From smartphones to AI factories, physical layers are the unsung heroes of data communications.
Over the past couple of decades, the semiconductor industry has evolved from a supporting role for traditional verticals like mobile, automotive, and PCs to a foundational role in those markets, as well as in AI factories and hyperscale data centers. Underlying this transformation is the physical layer (PHY), which has emerged as a critical enabler for data transfer and communications.
The PHY is a key component of the Open Systems Interconnection (OSI) model, which contains seven abstraction layers for connecting different systems and defining how they communicate with each other and share data. That model was developed by the International Organization for Standardization (ISO) in the early 1980s.
“The physical layer in the ISO seven-layer model can be abstracted as to what takes care of the actual physical back-and-forth of bits and bytes and/or signals,” said Marc Swinnen, director of product marketing at Ansys. “It can be radio, it can be a wire, it can be optical, it can be anything. It takes care of the physics. And the layers above that, at some point, don’t care whether it was done optically or electrically or through radio. That’s the whole point of this layered model. Each layer can ignore the details of what’s below it. There are lots of physical interface standards, including Bluetooth, Ethernet, Wi-Fi, UCIe, PCIe, etc.”
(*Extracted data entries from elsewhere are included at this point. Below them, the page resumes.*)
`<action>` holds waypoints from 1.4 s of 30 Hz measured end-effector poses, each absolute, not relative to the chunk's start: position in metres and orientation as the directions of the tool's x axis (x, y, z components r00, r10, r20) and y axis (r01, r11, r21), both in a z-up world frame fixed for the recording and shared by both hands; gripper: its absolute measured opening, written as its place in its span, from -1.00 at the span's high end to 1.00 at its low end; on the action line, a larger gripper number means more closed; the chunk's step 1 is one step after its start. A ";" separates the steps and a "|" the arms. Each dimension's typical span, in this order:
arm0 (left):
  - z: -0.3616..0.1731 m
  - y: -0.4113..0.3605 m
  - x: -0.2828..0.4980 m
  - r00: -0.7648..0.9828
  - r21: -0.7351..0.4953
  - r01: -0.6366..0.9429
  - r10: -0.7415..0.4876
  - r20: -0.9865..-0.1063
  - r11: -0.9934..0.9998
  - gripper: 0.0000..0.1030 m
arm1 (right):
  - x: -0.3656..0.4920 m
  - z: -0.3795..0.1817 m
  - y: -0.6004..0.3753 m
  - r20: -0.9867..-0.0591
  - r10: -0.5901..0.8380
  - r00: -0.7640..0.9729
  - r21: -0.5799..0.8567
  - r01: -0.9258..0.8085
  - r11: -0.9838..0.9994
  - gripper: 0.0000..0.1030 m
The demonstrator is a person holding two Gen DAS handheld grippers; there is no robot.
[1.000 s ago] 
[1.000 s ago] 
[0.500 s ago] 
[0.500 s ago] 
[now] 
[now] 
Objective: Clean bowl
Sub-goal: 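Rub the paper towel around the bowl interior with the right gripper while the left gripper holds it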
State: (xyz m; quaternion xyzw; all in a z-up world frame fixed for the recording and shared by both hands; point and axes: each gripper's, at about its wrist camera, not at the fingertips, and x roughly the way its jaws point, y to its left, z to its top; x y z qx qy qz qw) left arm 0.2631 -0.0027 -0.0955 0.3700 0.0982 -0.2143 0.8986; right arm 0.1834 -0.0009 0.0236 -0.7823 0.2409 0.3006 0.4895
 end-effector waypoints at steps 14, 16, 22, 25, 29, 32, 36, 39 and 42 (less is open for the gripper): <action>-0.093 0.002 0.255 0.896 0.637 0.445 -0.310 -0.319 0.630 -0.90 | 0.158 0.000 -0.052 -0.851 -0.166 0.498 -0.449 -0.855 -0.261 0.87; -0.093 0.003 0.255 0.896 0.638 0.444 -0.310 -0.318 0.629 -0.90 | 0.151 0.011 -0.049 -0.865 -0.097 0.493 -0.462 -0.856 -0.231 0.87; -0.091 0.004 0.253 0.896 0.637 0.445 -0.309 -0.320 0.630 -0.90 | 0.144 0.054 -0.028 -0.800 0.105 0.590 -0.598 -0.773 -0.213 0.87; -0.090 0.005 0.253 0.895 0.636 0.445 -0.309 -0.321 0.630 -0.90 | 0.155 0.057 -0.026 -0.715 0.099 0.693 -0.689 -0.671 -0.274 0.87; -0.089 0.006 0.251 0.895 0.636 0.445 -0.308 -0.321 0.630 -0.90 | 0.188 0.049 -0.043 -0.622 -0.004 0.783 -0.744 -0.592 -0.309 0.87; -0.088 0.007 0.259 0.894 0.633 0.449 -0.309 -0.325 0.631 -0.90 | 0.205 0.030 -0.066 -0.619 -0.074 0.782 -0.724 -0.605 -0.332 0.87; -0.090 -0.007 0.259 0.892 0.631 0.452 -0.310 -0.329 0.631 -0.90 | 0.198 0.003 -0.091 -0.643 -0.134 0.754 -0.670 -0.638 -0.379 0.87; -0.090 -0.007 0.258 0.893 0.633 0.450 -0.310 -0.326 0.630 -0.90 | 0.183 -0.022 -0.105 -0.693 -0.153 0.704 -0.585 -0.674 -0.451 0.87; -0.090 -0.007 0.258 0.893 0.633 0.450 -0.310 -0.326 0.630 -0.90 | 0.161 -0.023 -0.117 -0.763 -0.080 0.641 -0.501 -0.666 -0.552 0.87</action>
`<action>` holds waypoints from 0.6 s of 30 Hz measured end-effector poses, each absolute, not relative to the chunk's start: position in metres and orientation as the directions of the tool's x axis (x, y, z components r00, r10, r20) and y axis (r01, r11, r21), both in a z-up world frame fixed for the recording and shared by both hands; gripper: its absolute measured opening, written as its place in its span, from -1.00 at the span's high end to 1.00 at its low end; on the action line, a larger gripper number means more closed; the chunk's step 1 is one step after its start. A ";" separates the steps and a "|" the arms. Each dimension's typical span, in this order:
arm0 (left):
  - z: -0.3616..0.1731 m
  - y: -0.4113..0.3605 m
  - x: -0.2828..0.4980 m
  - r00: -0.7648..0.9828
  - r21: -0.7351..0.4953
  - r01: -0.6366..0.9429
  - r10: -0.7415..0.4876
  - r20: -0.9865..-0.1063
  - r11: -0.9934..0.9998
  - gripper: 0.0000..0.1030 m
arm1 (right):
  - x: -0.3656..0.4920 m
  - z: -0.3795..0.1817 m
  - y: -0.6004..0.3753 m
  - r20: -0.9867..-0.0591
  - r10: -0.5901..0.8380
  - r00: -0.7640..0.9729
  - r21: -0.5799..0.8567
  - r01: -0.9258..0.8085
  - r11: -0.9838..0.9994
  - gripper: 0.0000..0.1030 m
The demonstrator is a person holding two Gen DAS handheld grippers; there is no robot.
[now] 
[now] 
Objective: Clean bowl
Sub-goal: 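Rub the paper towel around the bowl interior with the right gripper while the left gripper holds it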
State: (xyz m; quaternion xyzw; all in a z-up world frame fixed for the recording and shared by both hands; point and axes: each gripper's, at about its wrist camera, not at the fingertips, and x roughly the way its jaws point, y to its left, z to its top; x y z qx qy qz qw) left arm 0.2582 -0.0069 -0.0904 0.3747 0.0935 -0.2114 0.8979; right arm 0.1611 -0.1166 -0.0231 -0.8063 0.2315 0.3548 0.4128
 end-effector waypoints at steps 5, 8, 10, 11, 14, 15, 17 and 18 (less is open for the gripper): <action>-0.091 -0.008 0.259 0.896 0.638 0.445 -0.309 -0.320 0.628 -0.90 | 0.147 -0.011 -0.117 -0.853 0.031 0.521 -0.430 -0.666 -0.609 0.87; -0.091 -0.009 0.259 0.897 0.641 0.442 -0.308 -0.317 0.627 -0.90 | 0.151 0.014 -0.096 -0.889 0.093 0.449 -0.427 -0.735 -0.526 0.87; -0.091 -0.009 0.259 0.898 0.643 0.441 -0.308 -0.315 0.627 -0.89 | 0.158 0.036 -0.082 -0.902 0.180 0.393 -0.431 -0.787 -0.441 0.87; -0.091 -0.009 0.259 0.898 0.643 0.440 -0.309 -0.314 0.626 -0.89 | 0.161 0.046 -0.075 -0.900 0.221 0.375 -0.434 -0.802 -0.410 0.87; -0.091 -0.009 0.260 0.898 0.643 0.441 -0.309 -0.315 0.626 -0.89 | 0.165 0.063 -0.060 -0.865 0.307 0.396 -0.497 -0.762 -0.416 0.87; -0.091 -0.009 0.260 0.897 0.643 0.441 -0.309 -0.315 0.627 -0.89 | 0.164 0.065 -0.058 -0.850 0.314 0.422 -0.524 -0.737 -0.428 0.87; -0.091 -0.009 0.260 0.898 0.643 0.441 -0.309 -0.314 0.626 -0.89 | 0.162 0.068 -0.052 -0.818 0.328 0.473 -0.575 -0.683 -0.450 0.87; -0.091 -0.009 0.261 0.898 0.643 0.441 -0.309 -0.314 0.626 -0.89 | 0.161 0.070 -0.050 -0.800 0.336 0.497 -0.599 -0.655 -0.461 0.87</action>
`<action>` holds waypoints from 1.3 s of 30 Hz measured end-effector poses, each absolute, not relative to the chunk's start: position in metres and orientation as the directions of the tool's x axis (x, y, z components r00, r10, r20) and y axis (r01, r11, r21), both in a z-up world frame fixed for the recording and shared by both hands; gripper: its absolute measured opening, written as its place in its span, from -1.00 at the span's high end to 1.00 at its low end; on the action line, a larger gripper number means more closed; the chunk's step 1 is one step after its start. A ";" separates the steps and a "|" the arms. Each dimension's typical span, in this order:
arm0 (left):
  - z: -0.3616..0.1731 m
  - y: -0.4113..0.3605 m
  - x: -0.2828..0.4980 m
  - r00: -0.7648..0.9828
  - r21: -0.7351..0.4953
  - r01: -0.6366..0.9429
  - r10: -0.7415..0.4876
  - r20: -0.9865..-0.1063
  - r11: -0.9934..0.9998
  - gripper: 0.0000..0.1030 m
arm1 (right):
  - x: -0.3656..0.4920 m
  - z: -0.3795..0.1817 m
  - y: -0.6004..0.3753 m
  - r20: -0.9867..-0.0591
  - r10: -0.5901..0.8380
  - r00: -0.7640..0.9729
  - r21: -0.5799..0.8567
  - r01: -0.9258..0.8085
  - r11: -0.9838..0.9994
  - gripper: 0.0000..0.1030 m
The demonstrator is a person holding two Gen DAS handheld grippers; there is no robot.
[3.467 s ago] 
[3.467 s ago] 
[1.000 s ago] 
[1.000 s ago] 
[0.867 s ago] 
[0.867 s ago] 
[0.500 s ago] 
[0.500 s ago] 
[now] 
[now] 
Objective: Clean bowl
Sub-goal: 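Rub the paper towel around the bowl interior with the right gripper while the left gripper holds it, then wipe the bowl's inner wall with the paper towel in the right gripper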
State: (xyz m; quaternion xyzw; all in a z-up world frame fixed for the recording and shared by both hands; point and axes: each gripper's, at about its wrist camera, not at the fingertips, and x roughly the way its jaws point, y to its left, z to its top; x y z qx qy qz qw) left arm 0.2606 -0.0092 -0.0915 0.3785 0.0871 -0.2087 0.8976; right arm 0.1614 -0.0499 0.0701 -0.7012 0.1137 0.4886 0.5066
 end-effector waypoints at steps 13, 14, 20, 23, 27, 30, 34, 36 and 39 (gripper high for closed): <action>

That physical layer has become increasingly important in data centers, where huge volumes of data need to be processed, stored, and moved back and forth. AI and HPC workloads demand an unprecedented level of system performance, and that requires massive bandwidth, ultra-low latency, and energy efficiency at scale, according to Arif Khan, senior product marketing group director for design IP in the Silicon Solutions Group at Cadence. “These requirements are not merely compute challenges. They are fundamentally interconnect challenges. This is where SerDes and PHY IP take center stage.”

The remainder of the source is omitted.